**Exercise directions**
Copy each record exactly as it reads, leaving out any pictures it holds.
-------- Data for processing
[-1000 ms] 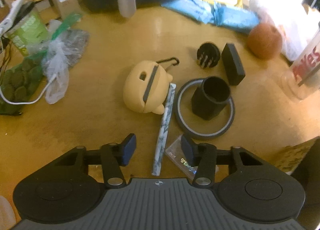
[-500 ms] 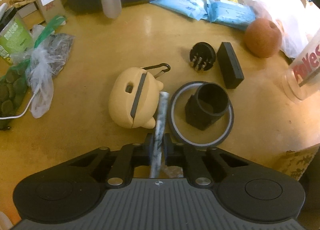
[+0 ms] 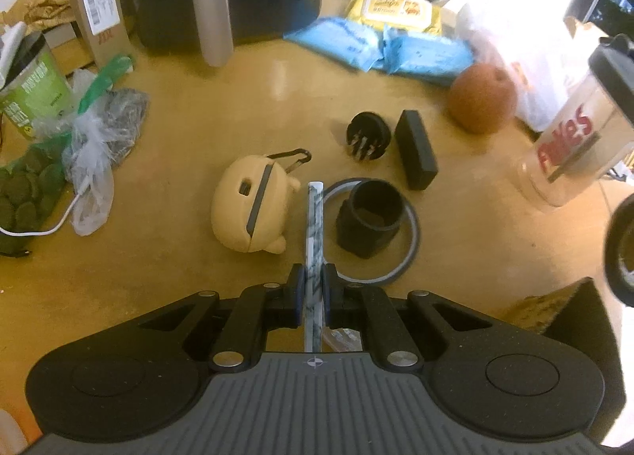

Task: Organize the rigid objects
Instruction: 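Grasp the white-and-clear stick with the left gripper while the right holds the tape roll, then lower the stick and tape roll into the box and open both grippers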

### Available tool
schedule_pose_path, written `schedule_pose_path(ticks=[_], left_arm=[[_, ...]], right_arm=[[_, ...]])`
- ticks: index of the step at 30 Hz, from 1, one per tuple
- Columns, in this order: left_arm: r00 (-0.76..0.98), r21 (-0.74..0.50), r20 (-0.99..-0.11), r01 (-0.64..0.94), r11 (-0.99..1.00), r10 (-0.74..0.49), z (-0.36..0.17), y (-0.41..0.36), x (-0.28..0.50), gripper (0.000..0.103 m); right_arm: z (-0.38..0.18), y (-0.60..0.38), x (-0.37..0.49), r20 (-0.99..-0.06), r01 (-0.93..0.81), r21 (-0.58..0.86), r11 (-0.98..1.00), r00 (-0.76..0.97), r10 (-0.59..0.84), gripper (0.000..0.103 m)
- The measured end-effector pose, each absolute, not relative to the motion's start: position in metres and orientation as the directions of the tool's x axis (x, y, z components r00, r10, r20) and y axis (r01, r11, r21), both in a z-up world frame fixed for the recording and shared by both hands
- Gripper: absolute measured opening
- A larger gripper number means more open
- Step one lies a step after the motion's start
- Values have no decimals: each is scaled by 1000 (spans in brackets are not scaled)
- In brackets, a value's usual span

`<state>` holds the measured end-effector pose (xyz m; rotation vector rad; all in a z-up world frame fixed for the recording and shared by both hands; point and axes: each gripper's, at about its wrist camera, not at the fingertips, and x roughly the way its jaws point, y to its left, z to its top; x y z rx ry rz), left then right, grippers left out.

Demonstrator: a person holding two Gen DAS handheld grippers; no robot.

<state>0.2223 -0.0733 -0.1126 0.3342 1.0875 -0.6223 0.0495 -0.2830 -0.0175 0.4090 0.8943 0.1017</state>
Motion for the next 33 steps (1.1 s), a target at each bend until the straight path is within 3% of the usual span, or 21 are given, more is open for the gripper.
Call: schedule_pose_path(ticks=[17, 33], left_arm=[[400, -103, -827, 582, 807, -394, -47, -53, 174, 10], [374, -146, -831, 568, 810, -412, -37, -37, 116, 10]], right_arm=[[-16, -265, 55, -727, -23, 411, 911, 595, 343, 20], [-15, -255, 53, -718, -85, 430, 899, 571, 398, 20]])
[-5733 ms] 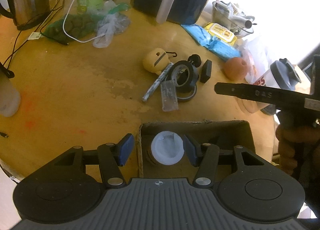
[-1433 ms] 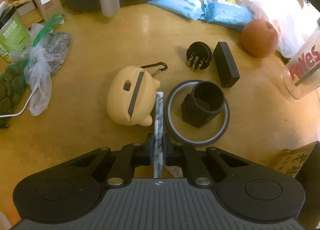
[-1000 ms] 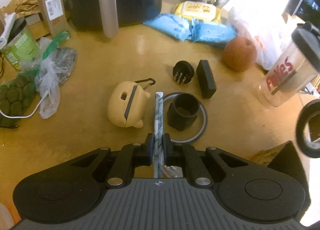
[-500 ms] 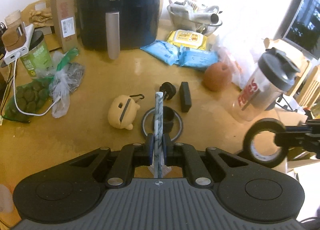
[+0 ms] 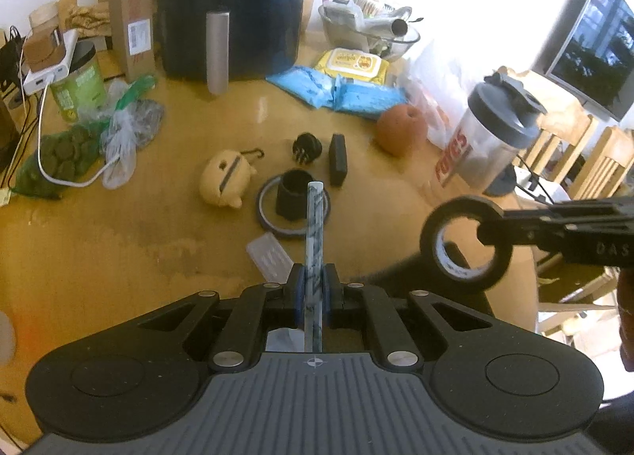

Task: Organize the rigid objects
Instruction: 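Lower the stick and tape roll into the box and open both grippers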

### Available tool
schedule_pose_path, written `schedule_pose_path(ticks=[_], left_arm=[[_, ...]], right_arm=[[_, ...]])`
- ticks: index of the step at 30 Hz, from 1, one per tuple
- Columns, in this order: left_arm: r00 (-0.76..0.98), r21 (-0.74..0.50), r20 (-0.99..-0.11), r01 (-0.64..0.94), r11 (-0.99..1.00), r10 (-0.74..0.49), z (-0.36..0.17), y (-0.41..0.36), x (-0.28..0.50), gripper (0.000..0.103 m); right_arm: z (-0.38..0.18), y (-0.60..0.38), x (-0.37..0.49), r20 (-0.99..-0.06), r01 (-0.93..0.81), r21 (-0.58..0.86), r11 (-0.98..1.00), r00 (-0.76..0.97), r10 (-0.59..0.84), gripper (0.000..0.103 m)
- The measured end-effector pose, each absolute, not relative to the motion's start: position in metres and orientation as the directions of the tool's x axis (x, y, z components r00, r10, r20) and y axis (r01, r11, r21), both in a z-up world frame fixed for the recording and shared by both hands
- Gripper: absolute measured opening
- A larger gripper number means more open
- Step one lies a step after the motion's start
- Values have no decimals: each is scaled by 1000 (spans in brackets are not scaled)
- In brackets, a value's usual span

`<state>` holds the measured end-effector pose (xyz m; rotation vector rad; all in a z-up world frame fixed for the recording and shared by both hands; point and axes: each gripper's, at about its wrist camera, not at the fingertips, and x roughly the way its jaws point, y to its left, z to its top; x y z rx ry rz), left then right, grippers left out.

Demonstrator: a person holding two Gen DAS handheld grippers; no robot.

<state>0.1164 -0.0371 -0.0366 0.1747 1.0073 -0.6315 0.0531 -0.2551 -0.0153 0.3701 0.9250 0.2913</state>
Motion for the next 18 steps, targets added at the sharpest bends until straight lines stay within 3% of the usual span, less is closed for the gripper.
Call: schedule_pose_path(ticks=[15, 16, 18], left_arm=[[317, -155, -852, 606, 780, -416, -49, -34, 79, 11], [315, -157, -855, 600, 785, -412, -50, -34, 79, 14], [313, -154, -863, 585, 796, -397, -50, -34, 78, 33]], right_arm=[[-15, -249, 45, -717, -102, 442, 891, 557, 419, 20], [-15, -249, 45, -717, -102, 442, 891, 557, 419, 20], [-16, -248, 43, -718, -103, 442, 891, 555, 420, 20]])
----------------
**Answer to the exercise**
[-1000 ms] 
[-500 ms] 
[+0 ms] 

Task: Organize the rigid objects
Instruction: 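Grasp the white-and-clear stick with the left gripper while the right holds the tape roll, then lower the stick and tape roll into the box and open both grippers
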
### Available tool
schedule_pose_path, written `schedule_pose_path(ticks=[_], left_arm=[[_, ...]], right_arm=[[_, ...]])`
- ticks: index of the step at 30 Hz, from 1, one per tuple
- Columns, in this order: left_arm: r00 (-0.76..0.98), r21 (-0.74..0.50), r20 (-0.99..-0.11), r01 (-0.64..0.94), r11 (-0.99..1.00), r10 (-0.74..0.49), z (-0.36..0.17), y (-0.41..0.36), x (-0.28..0.50), gripper (0.000..0.103 m); right_arm: z (-0.38..0.18), y (-0.60..0.38), x (-0.37..0.49), r20 (-0.99..-0.06), r01 (-0.93..0.81), r21 (-0.58..0.86), r11 (-0.98..1.00), r00 (-0.76..0.97), r10 (-0.59..0.84), gripper (0.000..0.103 m)
- The measured end-effector pose, each absolute, not relative to the motion's start: position in metres and orientation as the directions of the tool's x axis (x, y, z components r00, r10, r20) and y axis (r01, r11, r21), both in a z-up world frame fixed for the recording and shared by both hands
- Gripper: absolute measured opening
- A larger gripper number means more open
- Step one lies a step after the motion's start
- Values have no decimals: each is scaled by 1000 (spans in brackets are not scaled)
- In brackets, a value's usual span

`<state>` holds the measured end-effector pose (xyz m; rotation vector rad; all in a z-up world frame fixed for the recording and shared by both hands; point and axes: each gripper's, at about its wrist camera, not at the fingertips, and x roughly the way its jaws point, y to its left, z to its top; x y z rx ry rz), left then right, grippers left out.

Demonstrator: a person holding two Gen DAS handheld grippers; no robot.

<state>0.2223 -0.0733 -0.1126 0.3342 1.0875 -0.6223 0.0495 -0.2830 -0.0175 0.4090 0.8943 0.1017</state>
Motion for the next 33 steps (1.1 s), a target at each bend until the straight path is within 3% of the usual span, or 21 are given, more is open for the gripper.
Call: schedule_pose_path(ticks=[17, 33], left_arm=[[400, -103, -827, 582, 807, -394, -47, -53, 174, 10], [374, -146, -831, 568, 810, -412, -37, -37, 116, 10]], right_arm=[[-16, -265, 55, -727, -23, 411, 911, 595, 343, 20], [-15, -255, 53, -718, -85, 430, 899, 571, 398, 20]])
[-5733 ms] 
[-1433 ms] 
[-1000 ms] 
[-500 ms] 
[+0 ms] 

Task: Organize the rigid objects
Instruction: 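Lower the stick and tape roll into the box and open both grippers
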
### Available tool
schedule_pose_path, written `schedule_pose_path(ticks=[_], left_arm=[[_, ...]], right_arm=[[_, ...]])`
- ticks: index of the step at 30 Hz, from 1, one per tuple
- Columns, in this order: left_arm: r00 (-0.76..0.98), r21 (-0.74..0.50), r20 (-0.99..-0.11), r01 (-0.64..0.94), r11 (-0.99..1.00), r10 (-0.74..0.49), z (-0.36..0.17), y (-0.41..0.36), x (-0.28..0.50), gripper (0.000..0.103 m); right_arm: z (-0.38..0.18), y (-0.60..0.38), x (-0.37..0.49), r20 (-0.99..-0.06), r01 (-0.93..0.81), r21 (-0.58..0.86), r11 (-0.98..1.00), r00 (-0.76..0.97), r10 (-0.59..0.84), gripper (0.000..0.103 m)
- The measured end-effector pose, each absolute, not relative to the motion's start: position in metres and orientation as the directions of the tool's x axis (x, y, z components r00, r10, r20) and y axis (r01, r11, r21), both in a z-up world frame fixed for the recording and shared by both hands
- Gripper: absolute measured opening
- A larger gripper number means more open
- Step one lies a step after the motion's start
- Values have no decimals: each is scaled by 1000 (spans in brackets are not scaled)
- In brackets, a value's usual span

`<state>` holds the measured end-effector pose (xyz m; rotation vector rad; all in a z-up world frame fixed for the recording and shared by both hands; point and axes: each gripper's, at about its wrist camera, not at the fingertips, and x roughly the way its jaws point, y to its left, z to its top; x y z rx ry rz), left then right, grippers left out.

Demonstrator: a person holding two Gen DAS handheld grippers; no robot.

<state>0.1164 -0.0371 -0.0366 0.1747 1.0073 -0.6315 0.0531 -0.2551 -0.0153 0.3701 0.9250 0.2913</state>
Motion for the next 18 steps, targets added at the sharpest bends until straight lines stay within 3% of the usual span, less is closed for the gripper.
Call: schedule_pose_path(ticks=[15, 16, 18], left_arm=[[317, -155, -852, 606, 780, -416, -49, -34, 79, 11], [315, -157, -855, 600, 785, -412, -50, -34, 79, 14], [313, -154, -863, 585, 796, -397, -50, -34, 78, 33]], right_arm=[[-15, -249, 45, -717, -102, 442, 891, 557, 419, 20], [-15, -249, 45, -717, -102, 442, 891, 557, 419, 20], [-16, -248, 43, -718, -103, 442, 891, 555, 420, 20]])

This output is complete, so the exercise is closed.